The concrete-grey structural elements, which create the rhythm and structure of the façades and rooms, are clearly legible. The wooden composite windows sit flush against the outer skin, the roofs are completely flat.


Programme becomes building

The discipline resulted in a purism of construction that was accompanied by a complete renunciation of representative and pathos-laden forms. The complex has an unmistakable workshop character, clearly defying the building conventions of the time; it neither emphasised the status of a university nor was it elegant, glassy, floating and light. Once again, the material limitations do not provide a sufficient explanation for this, but rather this was the programme.

The determining factor here was the search for a contemporary building aesthetic that discards everything metaphorical, traditional and nostalgic, that overcomes traditional building conventions and replaces all of this with the ideals of high utility value and unconditional practicality.

Comparable to the Bauhaus building in Dessau, the HfG building is also to be understood as an architectural manifesto, in which the programmatic foundation of the school materialised.

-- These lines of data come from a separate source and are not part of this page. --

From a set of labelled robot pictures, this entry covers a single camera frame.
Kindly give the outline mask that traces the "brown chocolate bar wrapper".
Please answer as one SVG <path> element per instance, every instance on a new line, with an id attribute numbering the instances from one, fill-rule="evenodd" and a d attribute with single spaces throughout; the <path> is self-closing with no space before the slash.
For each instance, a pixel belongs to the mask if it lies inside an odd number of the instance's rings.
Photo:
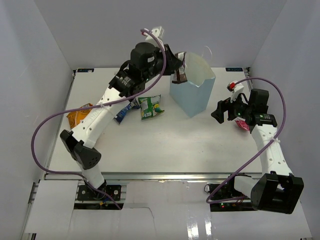
<path id="1" fill-rule="evenodd" d="M 171 82 L 176 85 L 186 83 L 188 81 L 186 73 L 185 73 L 186 52 L 178 52 L 175 54 L 175 57 L 177 57 L 180 61 L 182 61 L 182 65 L 171 76 Z"/>

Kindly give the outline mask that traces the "red snack packet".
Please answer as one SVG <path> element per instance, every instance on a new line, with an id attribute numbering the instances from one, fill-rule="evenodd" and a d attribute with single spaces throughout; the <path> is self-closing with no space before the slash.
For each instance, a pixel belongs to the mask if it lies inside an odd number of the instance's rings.
<path id="1" fill-rule="evenodd" d="M 249 128 L 249 126 L 247 125 L 247 123 L 246 123 L 244 120 L 240 119 L 240 118 L 237 118 L 237 119 L 235 120 L 235 123 L 236 123 L 236 125 L 237 125 L 240 129 L 242 129 L 242 130 L 245 130 L 245 131 L 249 131 L 249 130 L 250 130 L 250 128 Z"/>

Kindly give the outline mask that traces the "green snack bag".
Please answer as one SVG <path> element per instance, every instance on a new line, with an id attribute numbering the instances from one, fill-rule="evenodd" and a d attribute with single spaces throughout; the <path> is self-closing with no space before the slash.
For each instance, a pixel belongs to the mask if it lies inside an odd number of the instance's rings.
<path id="1" fill-rule="evenodd" d="M 160 107 L 161 95 L 139 97 L 140 115 L 142 120 L 150 119 L 164 112 Z"/>

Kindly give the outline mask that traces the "blue kettle chips bag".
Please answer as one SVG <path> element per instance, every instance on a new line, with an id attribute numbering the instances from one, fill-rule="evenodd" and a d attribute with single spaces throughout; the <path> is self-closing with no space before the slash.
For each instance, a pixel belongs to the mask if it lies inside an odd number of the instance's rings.
<path id="1" fill-rule="evenodd" d="M 120 112 L 116 114 L 114 117 L 114 120 L 118 123 L 121 124 L 125 116 L 130 110 L 138 110 L 140 109 L 140 105 L 137 101 L 136 98 L 134 98 L 126 107 L 124 107 Z"/>

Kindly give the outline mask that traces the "orange kettle chips bag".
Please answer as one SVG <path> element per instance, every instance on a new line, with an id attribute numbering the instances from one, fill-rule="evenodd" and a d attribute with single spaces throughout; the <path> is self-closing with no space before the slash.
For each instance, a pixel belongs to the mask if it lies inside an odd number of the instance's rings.
<path id="1" fill-rule="evenodd" d="M 72 111 L 66 115 L 66 118 L 69 123 L 69 127 L 72 130 L 77 125 L 81 123 L 81 121 L 84 120 L 84 118 L 90 113 L 91 109 L 85 109 L 85 110 L 77 110 Z"/>

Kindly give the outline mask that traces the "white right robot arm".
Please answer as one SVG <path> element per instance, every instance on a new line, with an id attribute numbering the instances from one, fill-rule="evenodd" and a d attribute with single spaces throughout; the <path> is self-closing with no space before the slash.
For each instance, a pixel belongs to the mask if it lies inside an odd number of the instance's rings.
<path id="1" fill-rule="evenodd" d="M 231 180 L 224 183 L 223 201 L 238 200 L 242 197 L 250 199 L 254 210 L 291 214 L 304 188 L 301 177 L 294 176 L 283 155 L 275 116 L 268 114 L 269 92 L 253 89 L 249 99 L 229 97 L 217 103 L 217 109 L 212 117 L 218 123 L 224 122 L 224 113 L 228 120 L 243 118 L 249 127 L 250 134 L 255 141 L 258 157 L 261 163 L 261 177 L 258 180 L 244 174 L 237 173 Z"/>

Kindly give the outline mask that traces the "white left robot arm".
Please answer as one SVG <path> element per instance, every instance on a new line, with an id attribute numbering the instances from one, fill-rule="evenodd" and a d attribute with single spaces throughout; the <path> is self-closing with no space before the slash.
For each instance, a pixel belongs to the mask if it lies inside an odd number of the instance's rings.
<path id="1" fill-rule="evenodd" d="M 182 60 L 172 53 L 167 44 L 160 48 L 148 42 L 138 43 L 129 60 L 121 65 L 109 82 L 97 105 L 72 130 L 60 133 L 60 139 L 80 167 L 89 187 L 88 193 L 94 199 L 103 198 L 107 186 L 98 164 L 102 155 L 95 149 L 98 138 L 116 114 L 132 101 L 132 97 L 145 89 L 146 82 L 156 76 L 174 74 L 182 65 Z"/>

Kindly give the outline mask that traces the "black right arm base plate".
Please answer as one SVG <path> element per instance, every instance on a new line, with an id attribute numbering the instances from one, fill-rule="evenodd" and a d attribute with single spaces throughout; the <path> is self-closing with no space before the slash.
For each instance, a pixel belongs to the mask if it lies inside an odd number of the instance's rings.
<path id="1" fill-rule="evenodd" d="M 221 189 L 215 193 L 210 200 L 218 201 L 222 199 L 237 198 L 242 197 L 241 192 L 230 190 L 229 187 L 223 186 Z M 219 203 L 214 203 L 210 205 L 210 211 L 213 212 L 251 212 L 255 211 L 252 207 L 251 201 L 249 198 L 244 199 L 234 199 L 230 201 L 222 201 Z"/>

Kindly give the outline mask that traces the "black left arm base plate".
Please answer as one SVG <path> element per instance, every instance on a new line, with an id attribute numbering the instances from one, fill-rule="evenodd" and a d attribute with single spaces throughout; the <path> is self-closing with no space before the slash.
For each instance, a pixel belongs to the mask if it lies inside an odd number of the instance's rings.
<path id="1" fill-rule="evenodd" d="M 121 185 L 107 185 L 101 192 L 107 193 L 113 200 L 119 201 L 121 199 Z M 111 201 L 109 197 L 96 190 L 92 190 L 89 186 L 83 184 L 78 187 L 77 197 L 78 201 Z"/>

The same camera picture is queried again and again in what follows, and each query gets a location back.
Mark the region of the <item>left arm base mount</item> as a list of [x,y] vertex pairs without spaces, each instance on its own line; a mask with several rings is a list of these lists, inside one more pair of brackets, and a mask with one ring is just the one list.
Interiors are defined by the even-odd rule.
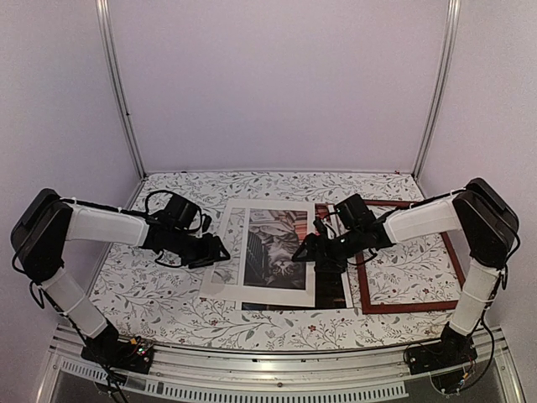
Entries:
[[115,333],[103,332],[86,339],[81,357],[108,368],[148,374],[154,360],[154,344],[140,336],[125,341]]

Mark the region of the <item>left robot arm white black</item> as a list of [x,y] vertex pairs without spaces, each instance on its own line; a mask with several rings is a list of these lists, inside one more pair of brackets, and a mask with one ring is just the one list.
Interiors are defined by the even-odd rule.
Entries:
[[117,329],[100,313],[65,271],[65,243],[82,240],[120,243],[156,254],[171,252],[189,269],[227,261],[221,239],[208,232],[211,218],[194,202],[172,191],[164,208],[126,210],[64,198],[44,188],[15,224],[10,242],[12,267],[26,275],[81,332],[89,348],[106,364],[125,355]]

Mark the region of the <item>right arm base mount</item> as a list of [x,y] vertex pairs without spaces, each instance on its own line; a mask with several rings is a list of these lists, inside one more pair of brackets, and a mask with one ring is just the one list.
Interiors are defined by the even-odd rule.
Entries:
[[447,338],[431,344],[418,344],[406,348],[403,360],[411,374],[446,369],[470,363],[477,359],[477,350],[470,338]]

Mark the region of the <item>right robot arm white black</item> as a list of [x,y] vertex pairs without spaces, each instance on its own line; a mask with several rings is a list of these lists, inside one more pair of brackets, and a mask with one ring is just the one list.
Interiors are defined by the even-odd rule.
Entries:
[[342,269],[352,256],[393,247],[436,233],[459,232],[469,251],[469,269],[454,313],[435,345],[434,359],[453,365],[467,350],[477,325],[505,287],[508,262],[518,250],[519,218],[507,202],[482,178],[443,195],[397,207],[375,216],[358,195],[335,206],[346,232],[329,238],[317,218],[292,256],[294,262],[311,262],[317,272]]

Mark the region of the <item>cat photo print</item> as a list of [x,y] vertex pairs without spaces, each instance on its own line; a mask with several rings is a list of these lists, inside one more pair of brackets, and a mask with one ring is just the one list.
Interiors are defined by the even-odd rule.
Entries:
[[292,311],[315,306],[312,265],[292,255],[308,234],[310,214],[296,209],[251,209],[244,252],[244,311]]

This reflects a development that the design theorist Gert Selle describes as a »thrust of structural design of everyday industrial life« based on the impact of the HfG. In contrast to the aesthetic excesses of goods and the artificial wear and tear of these goods through rapidly changing stylistic fashions, Ulm functionalism was, on the one hand, an indicator of the level of rationalisation of industrial-technical culture and, on the other, an early and clear commitment to the »principle of responsibility«.


HfG Ulm architecture
Furnishing the Ames Room in the Institute for Optical Perception, 1959
Photographer: Wolfgang Siol, © HfG Archive / Museum Ulm, inventory number: HfG-Archiv 59/0013
HfG Ulm architecture
Students and Tomás Maldonado in Herbert Mäser's typography workshop, 1962
Photographer: Wolfgang Siol, © HfG Archive / Museum Ulm, inventory number: HfG-Archiv 62/0375

The sparseness of a monastery

While contemporary reviews of the HfG buildings were certainly in favour of the »contradiction to the megalomaniacal and ostentatious style of the 20th century«, many critics still found it difficult to acknowledge the decisiveness of the underlying idea. The image of the »monastery« was repeatedly used in reviews with a mildly ironic undertone. The sparseness made many contemporaries helpless in that time of awakening, which was gradually leaving the destruction of war behind and thirsting for new acceptance and new signs of a resurgent prosperity.

As an institution, the HfG was a solitaire. Nowhere else in theory and practice in the young Federal Republic of Germany was the question of the unity of functionality and beauty raised more intensively in order to derive a contemporary social concept of design.